Harvey Milk was here to recruit us. Bill Clinton believed in a place called Hope.
Ronald Reagan suggested it was a time for choosing, and Donald Trump promised to Make America Great Again.
Mitt Romney, on the other hand, had a 59-point jobs plan.
A record number of candidates have already stepped forward to run for office in 2018. I’m sure more will still throw their hats into the ring. These candidates are driven by passion, full of big ideas, and motivated to change the world.
But mission-driven leaders often face a common frustration. No matter how many times they try to explain their Big Idea Solution to the problem that keeps them up at night, they struggle to connect with the audience. Discouraged by their failure to have their ideas catch on, many give up.
It happens in non-profits and in corporate America, but perhaps most often in campaigns.
My 2018 mantra for candidates—and really all of us who communicate for a living—is this: You can’t convince people to feel your passion. You have to make them feel it.
Pioneering media consultant Tony Schwartz was among the first to say that the meaning of any communication is not present in the communication itself, but in how our communications relate, both factually and emotionally with the audience.
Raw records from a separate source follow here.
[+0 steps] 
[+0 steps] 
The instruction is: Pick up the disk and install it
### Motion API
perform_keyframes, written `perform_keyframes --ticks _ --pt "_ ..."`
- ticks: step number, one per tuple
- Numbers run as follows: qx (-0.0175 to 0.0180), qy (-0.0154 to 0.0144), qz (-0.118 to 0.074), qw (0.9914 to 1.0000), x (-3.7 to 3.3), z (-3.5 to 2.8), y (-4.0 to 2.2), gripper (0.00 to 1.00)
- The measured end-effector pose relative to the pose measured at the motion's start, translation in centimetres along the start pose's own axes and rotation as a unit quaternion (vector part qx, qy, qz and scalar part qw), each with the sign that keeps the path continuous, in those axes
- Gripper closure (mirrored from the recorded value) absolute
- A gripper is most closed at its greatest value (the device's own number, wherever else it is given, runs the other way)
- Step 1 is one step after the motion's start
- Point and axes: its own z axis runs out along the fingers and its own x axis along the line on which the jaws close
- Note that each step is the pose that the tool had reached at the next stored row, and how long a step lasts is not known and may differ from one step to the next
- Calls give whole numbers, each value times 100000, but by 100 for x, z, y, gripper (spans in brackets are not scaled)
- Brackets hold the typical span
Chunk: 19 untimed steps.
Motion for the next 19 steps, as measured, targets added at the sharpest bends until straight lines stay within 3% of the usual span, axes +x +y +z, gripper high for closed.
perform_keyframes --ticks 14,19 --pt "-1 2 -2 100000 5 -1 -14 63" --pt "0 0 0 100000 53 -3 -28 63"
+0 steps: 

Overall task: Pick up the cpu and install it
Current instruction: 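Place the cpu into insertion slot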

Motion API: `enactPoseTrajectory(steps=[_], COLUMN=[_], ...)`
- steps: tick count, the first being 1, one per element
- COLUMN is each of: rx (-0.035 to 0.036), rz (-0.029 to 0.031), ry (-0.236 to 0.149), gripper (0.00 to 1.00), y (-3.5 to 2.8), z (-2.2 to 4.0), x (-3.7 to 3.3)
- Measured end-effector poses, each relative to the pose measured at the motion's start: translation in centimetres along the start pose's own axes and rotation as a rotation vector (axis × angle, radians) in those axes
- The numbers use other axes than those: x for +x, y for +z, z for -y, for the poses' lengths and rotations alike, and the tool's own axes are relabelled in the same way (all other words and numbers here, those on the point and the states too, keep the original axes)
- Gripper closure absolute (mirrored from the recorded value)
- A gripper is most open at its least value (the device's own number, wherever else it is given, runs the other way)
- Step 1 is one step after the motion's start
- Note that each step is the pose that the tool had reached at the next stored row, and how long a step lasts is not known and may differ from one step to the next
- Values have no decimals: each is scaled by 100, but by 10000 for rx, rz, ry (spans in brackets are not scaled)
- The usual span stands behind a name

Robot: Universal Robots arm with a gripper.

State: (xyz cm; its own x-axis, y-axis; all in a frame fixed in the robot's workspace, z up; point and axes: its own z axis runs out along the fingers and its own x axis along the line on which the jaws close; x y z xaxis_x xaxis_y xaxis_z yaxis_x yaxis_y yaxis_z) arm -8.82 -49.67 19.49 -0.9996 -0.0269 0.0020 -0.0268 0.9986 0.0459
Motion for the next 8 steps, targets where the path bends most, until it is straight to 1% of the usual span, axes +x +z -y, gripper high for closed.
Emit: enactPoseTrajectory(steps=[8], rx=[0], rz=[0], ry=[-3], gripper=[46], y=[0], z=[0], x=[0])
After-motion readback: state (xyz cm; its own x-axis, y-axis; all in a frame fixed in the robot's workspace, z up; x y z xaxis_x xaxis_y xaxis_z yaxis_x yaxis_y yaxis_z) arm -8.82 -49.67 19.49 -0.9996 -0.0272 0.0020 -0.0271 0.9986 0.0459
So how do we strike this “responsive chord” with our communications? How do we find that resonance in our messaging that turns a skeptical public into a movement of dedicated followers?
It’s a little bit art, and a little bit science.
Emotional connections are formed in the limbic system — the part of our brains with no capacity for language. Some call it the lizard brain because it’s the home of our primal survival instincts. It’s where our fight or flight responses come from, but also where we generate feelings of safety and affection.
Think about the famous “Daisy” ad that Schwartz produced for Lyndon Johnson’s 1964 campaign against Barry Goldwater. It starts with an innocent girl pulling petals off a flower, and ends with annihilation and a mushroom cloud, with Johnson laying out the choice. “These are the stakes: to make a world in which all of God’s children can live, or to go into the darkness. We must either love each other, or we must die.”
The ad is a rope-a-dope for the lizard brain. It lulls us in with feelings of warmth, love and safety. Birds are chirping. There’s a cute kid. Awww, she’s learning how to count.
And then, all those feelings are shattered into a million pieces as the president of the United States tells us we’re all going to die in a nuclear holocaust.
Was it over the top? Maybe. But half a century later, we’re still talking about an ad that aired exactly one time. And no matter how many times I see it, I react to it every time. My lizard brain believes the narrator when he tells me I have to vote for Johnson, because “the stakes are too high for [me] to stay home.”
At the other end of the “must see TV” spectrum, recall Ross Perot’s famous 1992 “Balancing the Budget & Reforming Government” infomercial.
This ad also ran just once. And it’s possible we’ll still be talking about it in 2046, but I don’t think it’s going to hold up in quite the same way. Why? Because Perot was speaking only to our rational brains — the part with a capacity for language. This was a huge mistake.
When the rational brain is engaged, the audience gains the capacity to disagree, to dissect an argument and see if the candidate’s vision aligns with their own.
Alignment is important.
It’s why you don’t get to test drive a car until you tell the dealer what color you want to buy —the dealer knows that you have a story that you tell yourself about who you are. If you tell yourself you’re the kind of person who drives a red car with tan leather seats, a white car with grey cloth interior is going to set your brain in motion, trying to figure out what’s wrong.
Are the seats too hard? Is the cup holder too big? Is that a funny noise coming from the air conditioning? Being out of alignment with that story of self makes your brain look for the flaws.
The same thing happens when we’re communicating our own vision. Voters all have a story about themselves that begins with the phrase, “I’m the kind of person who …”
Your job is to articulate a consistent and authentic vision that aligns with that story. Remember, messaging is more than a slogan. It’s the values framework that connects voters to your candidate, your campaign or your organization.
If you communicate your values, stay consistent, and speak to the voters’ desire to be in alignment with the stories they tell about themselves, you’ll not only see more success in your own campaign, you’ll notice how uncomfortable your opponent’s values make your supporters. They’ll become even more attached to you and your organization.
Oh, and leave the charts and 59-point plans at home.
Josh Nanberg is the president and founder of Ampersand Strategies.